Wines to Seek Out
Cirelli wisely has a négociant line of wines called Collina Biologica which acts as a supplemental revenue stream for the whole endeavor. Those wines are crisp, refreshing and easy-drinking. But the real magic lines in the Anfora line detailed below.
Francesco Cirelli "Anfora" Trebbiano d'Abruzzo
One of the better examples of Trebbiano d'Abruzzo. Immediately graceful and open, which is a hallmark of Cirelli's style of winemaking. Caressing aromas suggestive of lemon, white peach and vanilla bean — even without the oak — and on the palate it has a creamy but subdued expression.
Francesco Cirelli "Anfora" Abruzzo Pecorino
Pecorino continues to emerge as one of Italy's most captivating white wines with this top-notch bottling. Whisper-light aromas reveal a wine where fruit is not the headline, but rather a stony sensation — not unlike Fiano or Carricante. There is a salty-like quality to the finish on this wine that begs for another sip.
Cirelli's amphora-aged Pecorino macerates for 24 hours and is allowed to age 18 months once fermentation is complete. But this is a white wine, not an amber (Pecorino's pigment wouldn't achieve such a hue).

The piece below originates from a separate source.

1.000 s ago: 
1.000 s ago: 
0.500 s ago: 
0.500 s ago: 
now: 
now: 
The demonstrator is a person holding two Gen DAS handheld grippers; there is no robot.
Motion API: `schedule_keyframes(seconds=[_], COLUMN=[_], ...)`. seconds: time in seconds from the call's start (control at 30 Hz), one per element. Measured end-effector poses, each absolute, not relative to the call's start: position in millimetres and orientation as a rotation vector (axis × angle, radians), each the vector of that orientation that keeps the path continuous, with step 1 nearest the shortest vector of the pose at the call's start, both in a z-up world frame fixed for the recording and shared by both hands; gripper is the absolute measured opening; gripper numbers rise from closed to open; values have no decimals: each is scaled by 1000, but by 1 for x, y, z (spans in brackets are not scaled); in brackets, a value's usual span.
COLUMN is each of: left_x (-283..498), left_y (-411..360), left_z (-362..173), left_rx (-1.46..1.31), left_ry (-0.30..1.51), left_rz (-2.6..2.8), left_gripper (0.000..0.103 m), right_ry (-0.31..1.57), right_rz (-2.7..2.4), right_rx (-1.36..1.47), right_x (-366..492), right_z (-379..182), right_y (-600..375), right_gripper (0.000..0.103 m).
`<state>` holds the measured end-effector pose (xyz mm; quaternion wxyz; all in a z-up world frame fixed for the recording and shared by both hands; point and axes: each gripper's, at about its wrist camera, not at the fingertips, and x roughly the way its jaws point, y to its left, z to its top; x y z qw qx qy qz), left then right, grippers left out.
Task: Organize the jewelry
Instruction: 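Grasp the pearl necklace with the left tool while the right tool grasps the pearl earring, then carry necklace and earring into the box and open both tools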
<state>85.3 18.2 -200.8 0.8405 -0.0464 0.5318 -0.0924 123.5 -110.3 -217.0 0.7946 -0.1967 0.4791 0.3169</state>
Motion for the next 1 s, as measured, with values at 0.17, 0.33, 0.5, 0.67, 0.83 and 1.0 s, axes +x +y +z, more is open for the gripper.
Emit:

Francesco Cirelli "Anfora" Cerasuolo d'Abruzzo
There are many reasons to celebrate the Abruzzo's rosato; variety being chief among them. Cirelli's version is silky and caressing, with expansive flavors on the palate, yet it is never overwhelming. To me the fruit tones were akin to lightly cooked strawberries, with a hint of dark flowers and a juniper-like herbaceousness that makes this one of my First-Taste recommendations for Cerasuolo d'Abruzzo.

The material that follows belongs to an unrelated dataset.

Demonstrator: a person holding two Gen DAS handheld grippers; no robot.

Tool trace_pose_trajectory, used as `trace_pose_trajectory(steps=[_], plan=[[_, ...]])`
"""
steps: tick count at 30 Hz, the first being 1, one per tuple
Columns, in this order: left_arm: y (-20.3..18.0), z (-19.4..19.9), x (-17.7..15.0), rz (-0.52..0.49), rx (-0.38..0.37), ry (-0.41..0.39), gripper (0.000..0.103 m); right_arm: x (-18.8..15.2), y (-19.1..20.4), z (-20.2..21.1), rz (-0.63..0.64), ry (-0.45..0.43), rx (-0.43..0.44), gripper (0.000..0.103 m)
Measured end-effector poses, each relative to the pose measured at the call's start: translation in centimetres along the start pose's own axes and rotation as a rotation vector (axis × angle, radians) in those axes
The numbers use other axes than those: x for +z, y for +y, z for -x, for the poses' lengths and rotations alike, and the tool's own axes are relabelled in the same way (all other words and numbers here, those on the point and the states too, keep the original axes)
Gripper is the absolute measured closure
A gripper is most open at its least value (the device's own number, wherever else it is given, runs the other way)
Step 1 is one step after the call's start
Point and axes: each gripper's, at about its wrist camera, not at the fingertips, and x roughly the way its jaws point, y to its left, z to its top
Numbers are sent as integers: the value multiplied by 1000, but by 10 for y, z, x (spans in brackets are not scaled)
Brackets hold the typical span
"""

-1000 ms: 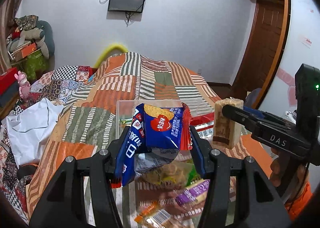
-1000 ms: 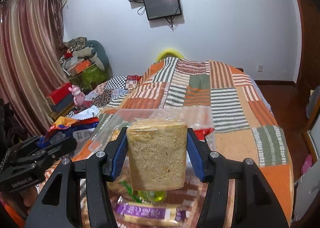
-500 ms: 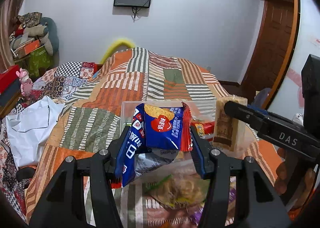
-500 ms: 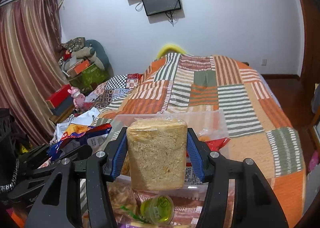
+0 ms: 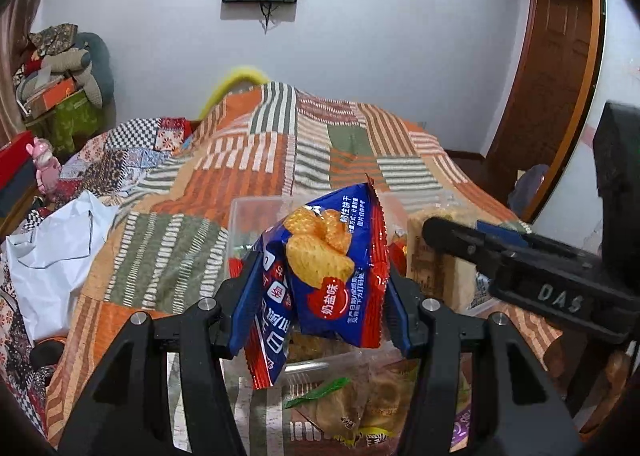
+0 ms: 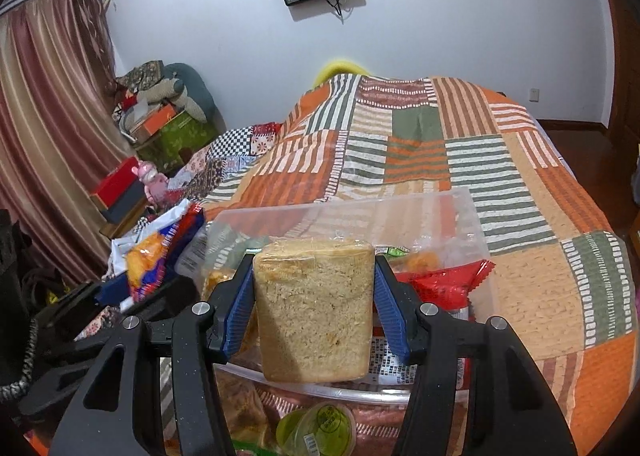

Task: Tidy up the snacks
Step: 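Lower the blue chip bag and bread block into the clear box and release both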

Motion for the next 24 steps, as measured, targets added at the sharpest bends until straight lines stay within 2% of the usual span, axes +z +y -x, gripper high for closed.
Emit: trace_pose_trajectory(steps=[6,9,12,18,20,24], plan=[[-3,-8,-6,-8,-8,54,44,-2,0,3,25,25,-14,46],[-2,-6,-9,-1,-16,66,38,-4,2,10,53,12,-39,44],[0,0,-12,10,-27,77,36,-7,2,19,70,0,-44,39],[6,23,-15,53,-53,48,22,-14,5,39,113,-16,-59,36],[8,31,-16,66,-43,48,21,-18,5,45,121,-19,-63,33],[7,44,-22,50,-22,57,21,-31,6,55,148,-7,-73,32]])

“In the past times, [Cerasuolo] was considered to be the real farmer wine — the wine of the poor people," he told me during my visit. "And so it is very linked to our roots and heritage.” If Cirelli isn’t satisfied with the vintage’s ability to express what he wants in a Cerasuolo, he’ll skip the vintage and devote the fruit to his entry-level wine.
Francesco Cirelli "Anfora" Montepulciano d'Abruzzo
A supple, fresh and juicy rendition of Montepulciano, Cirelli's "Anfora" might be the most playful Montepulciano d'Abruzzo on the market. It pops on the palate with joyous dark berrries and botanical tertiary notes, all held together by a silkiness that I find to be very enjoyable. This is not a Montepulciano d'Abruzzo that you'd recognize, but if you give it time, the leathery soul of the grape shows up on the finish. I found this wine to be fascinating.
Cirelli's wine could qualify for the Colline Teramano DOCG, but because that appellation name is unknown on the marketplace — and it because doesn't include "Montepulciano d'Abruzzo" in the name — he has opted for the DOC level. This is yet another case where the intentions of codifying quality via the DOCG/DOC system don't line up with reality. All the more reason to create lists like this to showcase where the most talented winemakers in Italy are.